TASK REQUIREMENTS
Every record needs to come back as written, except for the pictures.

*** Begin section ***

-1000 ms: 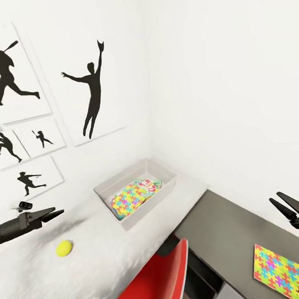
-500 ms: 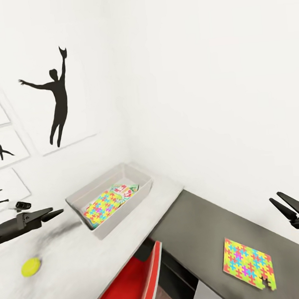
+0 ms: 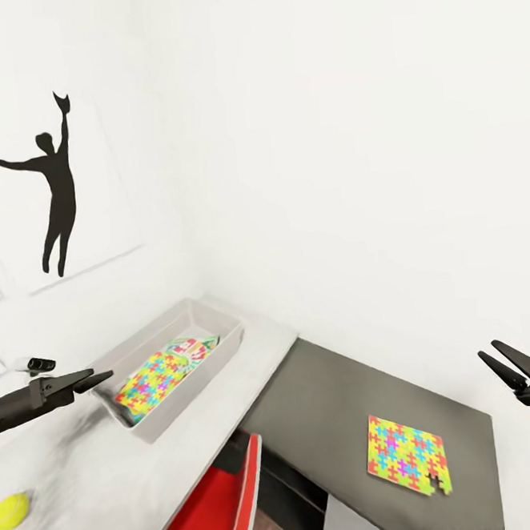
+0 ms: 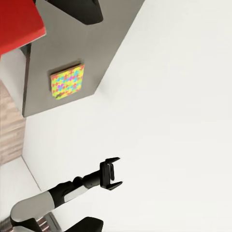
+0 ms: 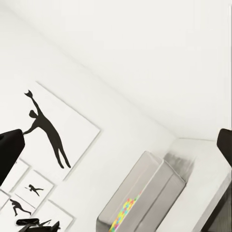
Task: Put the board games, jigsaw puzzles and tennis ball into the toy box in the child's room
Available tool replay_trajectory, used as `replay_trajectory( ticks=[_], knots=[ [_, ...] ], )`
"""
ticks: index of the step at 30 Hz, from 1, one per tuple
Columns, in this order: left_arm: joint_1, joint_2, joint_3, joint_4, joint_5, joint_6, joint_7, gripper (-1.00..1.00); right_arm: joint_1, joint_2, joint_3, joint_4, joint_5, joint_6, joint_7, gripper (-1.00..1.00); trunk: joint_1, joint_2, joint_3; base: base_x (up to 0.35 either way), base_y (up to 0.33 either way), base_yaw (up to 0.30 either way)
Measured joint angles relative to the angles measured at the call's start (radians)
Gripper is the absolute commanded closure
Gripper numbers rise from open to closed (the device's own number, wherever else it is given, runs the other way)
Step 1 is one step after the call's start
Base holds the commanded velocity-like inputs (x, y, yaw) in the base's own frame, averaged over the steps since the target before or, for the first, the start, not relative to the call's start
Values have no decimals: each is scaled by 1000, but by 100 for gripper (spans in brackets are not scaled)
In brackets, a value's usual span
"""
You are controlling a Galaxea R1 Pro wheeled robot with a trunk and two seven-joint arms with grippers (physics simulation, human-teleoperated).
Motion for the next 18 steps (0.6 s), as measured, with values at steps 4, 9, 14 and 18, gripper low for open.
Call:
replay_trajectory(
  ticks=[4, 9, 14, 18],
  knots=[
    [0, 0, 0, 0, 0, -2, 0, -100, 0, 0, 0, 0, -1, 0, 0, -100, 0, 0, 4, -47, -198, -244],
    [0, 0, 0, 0, 0, -3, 0, -100, 0, -1, 0, 0, -2, 0, 1, -100, 0, 0, 9, -48, -233, -244],
    [0, 0, 0, 0, 0, -3, 0, -100, 0, -3, 0, 0, -4, 0, 0, -100, 0, 0, 14, -7, -70, -244],
    [0, 0, 0, 0, 0, -3, 0, -100, 0, -4, 0, 1, -5, 0, 0, -100, 0, 0, 18, -1, -15, -244]
  ],
)
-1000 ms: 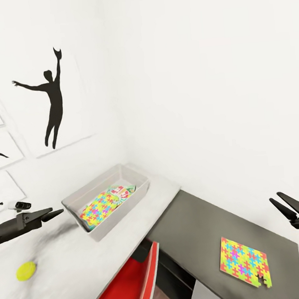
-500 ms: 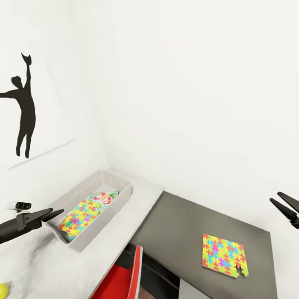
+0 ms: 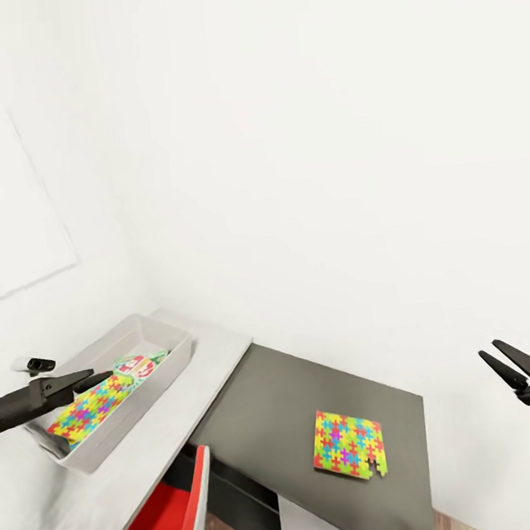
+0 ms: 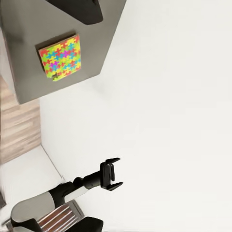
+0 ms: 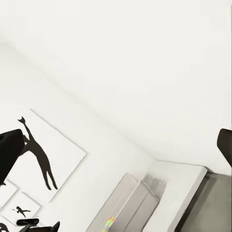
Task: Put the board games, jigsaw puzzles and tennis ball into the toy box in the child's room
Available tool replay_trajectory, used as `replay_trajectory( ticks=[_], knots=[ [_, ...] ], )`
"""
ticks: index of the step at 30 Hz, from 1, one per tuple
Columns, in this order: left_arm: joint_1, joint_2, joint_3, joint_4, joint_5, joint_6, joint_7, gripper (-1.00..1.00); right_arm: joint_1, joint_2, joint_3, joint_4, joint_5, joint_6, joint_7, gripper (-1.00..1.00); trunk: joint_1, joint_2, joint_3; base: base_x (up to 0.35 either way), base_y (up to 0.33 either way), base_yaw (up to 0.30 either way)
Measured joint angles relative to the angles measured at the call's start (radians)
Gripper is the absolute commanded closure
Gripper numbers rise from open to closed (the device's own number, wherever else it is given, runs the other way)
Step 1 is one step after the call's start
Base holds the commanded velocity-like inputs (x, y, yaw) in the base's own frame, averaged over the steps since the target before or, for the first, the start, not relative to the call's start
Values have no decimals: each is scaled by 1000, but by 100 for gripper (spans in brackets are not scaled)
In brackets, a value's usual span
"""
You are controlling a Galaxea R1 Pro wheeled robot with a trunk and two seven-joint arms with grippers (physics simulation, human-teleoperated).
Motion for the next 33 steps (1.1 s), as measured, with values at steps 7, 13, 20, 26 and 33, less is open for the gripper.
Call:
replay_trajectory(
  ticks=[7, 13, 20, 26, 33],
  knots=[
    [0, 0, 0, 0, 0, -14, 0, -100, 0, -1, 0, 2, -1, 0, 1, -100, 0, 0, 7, -140, -77, -244],
    [0, 0, 0, 0, 0, -15, 0, -100, 0, -2, 0, 4, -2, 0, 0, -100, 0, 0, 13, -243, -138, -244],
    [0, -2, 2, -12, 0, -14, 0, -100, 0, -2, 0, 6, -2, 0, 0, -100, 0, 0, 20, -54, -49, -244],
    [-16, -53, 3, -104, -6, 90, 34, -100, 0, -2, 0, 5, 2, 0, 0, -100, 0, 0, 26, -5, -4, -244],
    [-23, -327, 5, -329, 0, 282, 587, -100, 0, -2, -1, 5, 3, 0, 0, -100, 0, 0, 33, 0, 0, -244]
  ],
)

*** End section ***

ANSWER
-1000 ms: 
-500 ms: 
+0 ms: 
+0 ms: 
+0 ms: 
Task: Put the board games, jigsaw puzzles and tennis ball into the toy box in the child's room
Available tool replay_trajectory, used as `replay_trajectory( ticks=[_], knots=[ [_, ...] ], )`
"""
ticks: index of the step at 30 Hz, from 1, one per tuple
Columns, in this order: left_arm: joint_1, joint_2, joint_3, joint_4, joint_5, joint_6, joint_7, gripper (-1.00..1.00); right_arm: joint_1, joint_2, joint_3, joint_4, joint_5, joint_6, joint_7, gripper (-1.00..1.00); trunk: joint_1, joint_2, joint_3; base: base_x (up to 0.35 either way), base_y (up to 0.33 either way), base_yaw (up to 0.30 either way)
Measured joint angles relative to the angles measured at the call's start (radians)
Gripper is the absolute commanded closure
Gripper numbers rise from open to closed (the device's own number, wherever else it is given, runs the other way)
Step 1 is one step after the call's start
Base holds the commanded velocity-like inputs (x, y, yaw) in the base's own frame, averaged over the steps since the target before or, for the first, the start, not relative to the call's start
Values have no decimals: each is scaled by 1000, but by 100 for gripper (spans in brackets are not scaled)
In brackets, a value's usual span
"""
You are controlling a Galaxea R1 Pro wheeled robot with a trunk and two seven-joint arms with grippers (physics simulation, human-teleoperated).
Motion for the next 18 steps (0.6 s), as measured, with values at steps 4, 9, 14 and 18, gripper low for open.
Call:
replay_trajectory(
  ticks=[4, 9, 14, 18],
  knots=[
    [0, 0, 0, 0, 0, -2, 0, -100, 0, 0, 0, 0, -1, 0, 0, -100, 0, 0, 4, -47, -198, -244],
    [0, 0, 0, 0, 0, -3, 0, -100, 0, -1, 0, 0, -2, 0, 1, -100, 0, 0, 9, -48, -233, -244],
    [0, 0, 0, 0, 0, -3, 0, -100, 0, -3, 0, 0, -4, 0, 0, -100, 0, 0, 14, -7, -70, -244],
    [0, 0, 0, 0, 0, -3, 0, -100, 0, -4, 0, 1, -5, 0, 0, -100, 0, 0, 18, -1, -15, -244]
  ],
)
-1000 ms: 
-500 ms: 
+0 ms: 
+0 ms: 
+0 ms: 
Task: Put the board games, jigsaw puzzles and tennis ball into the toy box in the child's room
Available tool replay_trajectory, used as `replay_trajectory( ticks=[_], knots=[ [_, ...] ], )`
"""
ticks: index of the step at 30 Hz, from 1, one per tuple
Columns, in this order: left_arm: joint_1, joint_2, joint_3, joint_4, joint_5, joint_6, joint_7, gripper (-1.00..1.00); right_arm: joint_1, joint_2, joint_3, joint_4, joint_5, joint_6, joint_7, gripper (-1.00..1.00); trunk: joint_1, joint_2, joint_3; base: base_x (up to 0.35 either way), base_y (up to 0.33 either way), base_yaw (up to 0.30 either way)
Measured joint angles relative to the angles measured at the call's start (radians)
Gripper is the absolute commanded closure
Gripper numbers rise from open to closed (the device's own number, wherever else it is given, runs the other way)
Step 1 is one step after the call's start
Base holds the commanded velocity-like inputs (x, y, yaw) in the base's own frame, averaged over the steps since the target before or, for the first, the start, not relative to the call's start
Values have no decimals: each is scaled by 1000, but by 100 for gripper (spans in brackets are not scaled)
In brackets, a value's usual span
"""
You are controlling a Galaxea R1 Pro wheeled robot with a trunk and two seven-joint arms with grippers (physics simulation, human-teleoperated).
Motion for the next 33 steps (1.1 s), as measured, with values at steps 7, 13, 20, 26 and 33, less is open for the gripper.
Call:
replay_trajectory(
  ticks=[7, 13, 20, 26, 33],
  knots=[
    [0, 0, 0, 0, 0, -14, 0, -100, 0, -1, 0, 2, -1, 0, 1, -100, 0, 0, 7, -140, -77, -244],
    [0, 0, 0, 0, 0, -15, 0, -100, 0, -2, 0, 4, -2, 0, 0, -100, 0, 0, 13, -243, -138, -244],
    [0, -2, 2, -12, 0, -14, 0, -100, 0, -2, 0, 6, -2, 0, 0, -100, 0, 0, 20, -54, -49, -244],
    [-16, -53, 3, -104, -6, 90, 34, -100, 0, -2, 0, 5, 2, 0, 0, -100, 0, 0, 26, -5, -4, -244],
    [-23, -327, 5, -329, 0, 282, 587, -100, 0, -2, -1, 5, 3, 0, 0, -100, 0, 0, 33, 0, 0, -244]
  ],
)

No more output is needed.